= Ascidian mitochondrial code =

Mitochondrial genetic code in tunicates

The ascidian mitochondrial code (translation table 13) is a genetic code found in the mitochondria of Ascidiacea.

==Code==
   AAs = FFLLSSSSYY**CCWWLLLLPPPPHHQQRRRRIIMMTTTTNNKKSSGGVVVVAAAADDEEGGGG
Starts = ---M------------------------------MM---------------M------------
 Base1 = TTTTTTTTTTTTTTTTCCCCCCCCCCCCCCCCAAAAAAAAAAAAAAAAGGGGGGGGGGGGGGGG
 Base2 = TTTTCCCCAAAAGGGGTTTTCCCCAAAAGGGGTTTTCCCCAAAAGGGGTTTTCCCCAAAAGGGG
 Base3 = TCAGTCAGTCAGTCAGTCAGTCAGTCAGTCAGTCAGTCAGTCAGTCAGTCAGTCAGTCAGTCAG

Bases: adenine (A), cytosine (C), guanine (G) and thymine (T) or uracil (U).

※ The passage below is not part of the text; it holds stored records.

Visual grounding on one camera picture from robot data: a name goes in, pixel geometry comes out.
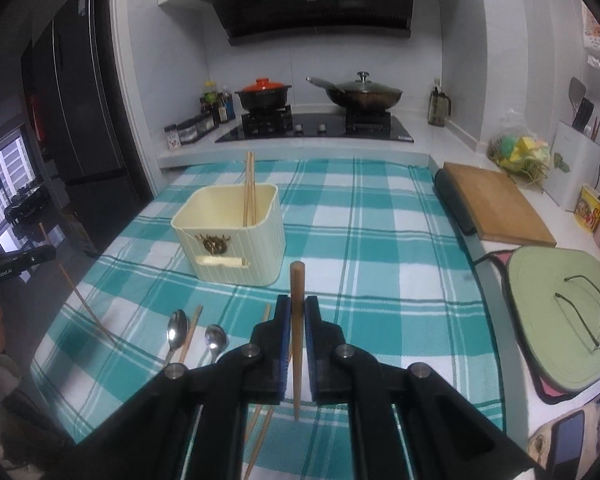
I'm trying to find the plastic bag of colourful things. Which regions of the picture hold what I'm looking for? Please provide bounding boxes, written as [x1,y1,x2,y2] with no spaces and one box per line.
[487,110,553,193]

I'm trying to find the dark smartphone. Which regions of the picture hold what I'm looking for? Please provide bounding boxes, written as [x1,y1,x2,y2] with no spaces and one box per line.
[550,409,586,471]

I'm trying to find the black gas stove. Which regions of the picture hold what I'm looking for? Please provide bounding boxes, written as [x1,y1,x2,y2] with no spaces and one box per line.
[215,109,415,144]

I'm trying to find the printed fabric pad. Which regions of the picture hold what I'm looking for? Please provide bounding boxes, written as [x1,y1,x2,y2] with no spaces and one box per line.
[527,385,600,480]

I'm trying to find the glass wok lid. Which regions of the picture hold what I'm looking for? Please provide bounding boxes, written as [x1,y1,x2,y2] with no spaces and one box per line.
[325,71,403,96]

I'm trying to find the eyeglasses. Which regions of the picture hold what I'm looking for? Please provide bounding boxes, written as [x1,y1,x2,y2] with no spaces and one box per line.
[554,274,600,351]

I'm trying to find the black kitchen utensil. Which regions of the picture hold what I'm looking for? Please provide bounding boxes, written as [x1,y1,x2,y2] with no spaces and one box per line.
[572,97,595,133]

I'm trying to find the red pot lid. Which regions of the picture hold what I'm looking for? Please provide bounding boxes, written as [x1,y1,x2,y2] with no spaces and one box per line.
[242,78,285,93]

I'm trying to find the hanging printed bag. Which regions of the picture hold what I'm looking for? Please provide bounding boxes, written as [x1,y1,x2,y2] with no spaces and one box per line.
[580,7,600,70]

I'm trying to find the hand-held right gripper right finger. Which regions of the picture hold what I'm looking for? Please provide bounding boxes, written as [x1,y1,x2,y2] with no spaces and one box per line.
[304,296,536,480]

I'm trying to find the metal spoon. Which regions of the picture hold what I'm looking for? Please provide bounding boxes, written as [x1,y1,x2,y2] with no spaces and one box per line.
[204,324,229,366]
[161,309,189,368]

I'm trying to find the pink black cat-shaped pad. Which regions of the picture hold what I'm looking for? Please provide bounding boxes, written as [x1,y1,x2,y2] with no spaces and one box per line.
[472,247,581,405]

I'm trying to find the cream ribbed utensil holder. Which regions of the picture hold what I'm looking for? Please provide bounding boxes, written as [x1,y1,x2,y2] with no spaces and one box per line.
[172,184,287,288]

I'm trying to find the yellow printed cup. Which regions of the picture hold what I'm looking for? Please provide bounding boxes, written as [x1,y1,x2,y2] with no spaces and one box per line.
[574,186,600,233]

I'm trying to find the dark wok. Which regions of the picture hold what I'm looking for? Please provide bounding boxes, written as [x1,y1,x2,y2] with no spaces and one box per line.
[306,77,404,110]

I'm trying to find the black clay pot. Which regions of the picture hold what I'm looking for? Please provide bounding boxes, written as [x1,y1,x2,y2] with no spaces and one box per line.
[234,86,293,112]

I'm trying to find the wooden cutting board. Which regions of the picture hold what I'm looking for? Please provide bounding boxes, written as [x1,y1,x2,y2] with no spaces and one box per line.
[442,161,557,247]

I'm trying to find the wooden chopstick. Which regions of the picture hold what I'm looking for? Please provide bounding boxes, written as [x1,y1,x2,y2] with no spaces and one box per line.
[244,303,272,442]
[243,406,276,480]
[290,261,306,422]
[39,223,117,346]
[178,305,204,365]
[242,152,253,227]

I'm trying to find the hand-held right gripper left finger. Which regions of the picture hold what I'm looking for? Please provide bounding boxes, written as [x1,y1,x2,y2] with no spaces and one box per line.
[45,294,293,480]

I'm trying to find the teal checkered cloth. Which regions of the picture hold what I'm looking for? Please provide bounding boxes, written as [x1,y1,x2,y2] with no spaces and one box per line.
[30,157,506,446]

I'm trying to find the black range hood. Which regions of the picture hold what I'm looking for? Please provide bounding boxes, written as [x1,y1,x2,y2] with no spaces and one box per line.
[195,0,423,47]

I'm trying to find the white utensil caddy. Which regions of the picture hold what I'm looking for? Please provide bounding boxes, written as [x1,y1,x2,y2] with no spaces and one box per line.
[547,120,600,211]

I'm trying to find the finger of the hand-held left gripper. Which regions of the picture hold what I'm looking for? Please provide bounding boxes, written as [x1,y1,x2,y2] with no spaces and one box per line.
[14,243,57,274]

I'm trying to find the grey spatula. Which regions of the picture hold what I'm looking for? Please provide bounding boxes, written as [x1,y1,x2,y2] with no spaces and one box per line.
[569,77,587,128]

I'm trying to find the dark refrigerator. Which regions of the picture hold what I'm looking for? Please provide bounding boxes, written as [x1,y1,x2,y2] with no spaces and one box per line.
[22,0,153,256]

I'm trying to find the window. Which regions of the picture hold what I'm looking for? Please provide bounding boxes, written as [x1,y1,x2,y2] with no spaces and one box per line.
[0,127,46,253]

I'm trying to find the green round mat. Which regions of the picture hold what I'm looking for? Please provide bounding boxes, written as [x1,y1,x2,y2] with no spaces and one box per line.
[502,246,600,393]

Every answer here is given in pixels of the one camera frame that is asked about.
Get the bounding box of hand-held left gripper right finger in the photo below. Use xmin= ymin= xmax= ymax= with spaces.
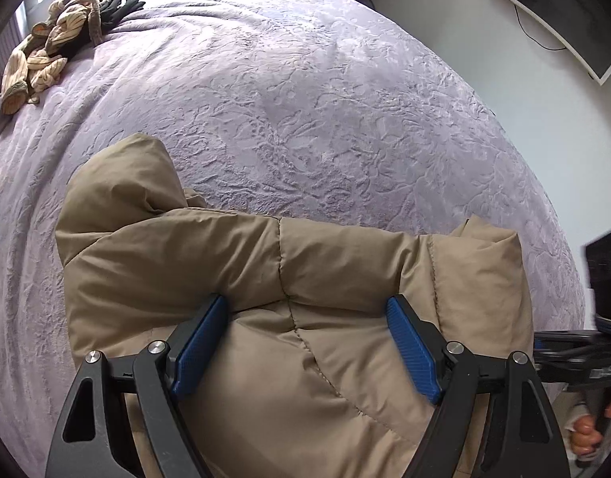
xmin=385 ymin=295 xmax=571 ymax=478

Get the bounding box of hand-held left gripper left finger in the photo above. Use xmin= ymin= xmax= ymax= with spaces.
xmin=45 ymin=294 xmax=231 ymax=478

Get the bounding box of tan puffer jacket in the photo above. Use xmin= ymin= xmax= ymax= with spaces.
xmin=55 ymin=133 xmax=535 ymax=478

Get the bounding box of dark clothes pile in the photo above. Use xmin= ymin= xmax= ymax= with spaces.
xmin=61 ymin=0 xmax=152 ymax=61

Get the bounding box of person's right hand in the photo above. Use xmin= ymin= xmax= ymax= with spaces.
xmin=568 ymin=391 xmax=611 ymax=465

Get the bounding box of purple embossed bed blanket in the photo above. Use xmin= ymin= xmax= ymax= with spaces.
xmin=0 ymin=0 xmax=588 ymax=454

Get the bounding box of beige striped knit garment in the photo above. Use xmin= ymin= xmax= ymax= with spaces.
xmin=1 ymin=0 xmax=129 ymax=116

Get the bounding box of black television cable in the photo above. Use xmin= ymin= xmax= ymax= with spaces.
xmin=513 ymin=4 xmax=568 ymax=53

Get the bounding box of black wall television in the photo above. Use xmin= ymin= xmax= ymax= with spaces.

Amino acids: Alanine (Ala, A), Arginine (Arg, R), Asparagine (Asn, N), Aspartic acid (Asp, D), Cysteine (Cys, C), Glutamic acid (Glu, E), Glutamine (Gln, Q), Glycine (Gly, G), Histidine (His, H), Isoleucine (Ile, I), Leucine (Leu, L), Lysine (Lys, K), Methionine (Met, M), Phenylalanine (Phe, F), Proline (Pro, P), Serine (Ser, S), Threonine (Thr, T), Tryptophan (Trp, W), Tyrosine (Tyr, Y), Valine (Val, V)

==Differences from the standard code==

| DNA codons | RNA codons | This code (13) |  | Standard code (1) |
|---|---|---|---|---|
| AGA | AGA | Gly (G) |  | Arg (R) |
| AGG | AGG | Gly (G) |  | Arg (R) |
| ATA | AUA | Met (M) |  | Ile (I) |
| TGA | UGA | Trp (W) |  | STOP = Ter (*) |

==Systematic range and comments==
There is evidence from a phylogenetically diverse sample of tunicates (Urochordata) that AGA and AGG code for glycine. In other organisms, AGA/AGG code for either arginine or serine and in vertebrate mitochondria they code a STOP. Evidence for glycine translation of AGA/AGG was first found in 1993 in Pyura stolonifera and Halocynthia roretzi. It was then confirmed by tRNA sequencing and sequencing whole mitochondrial genomes.

==Alternative initiation codons==
- ATA, GTG and TTG
- ATT is the start codon for the CytB gene in Halocynthia roretzi.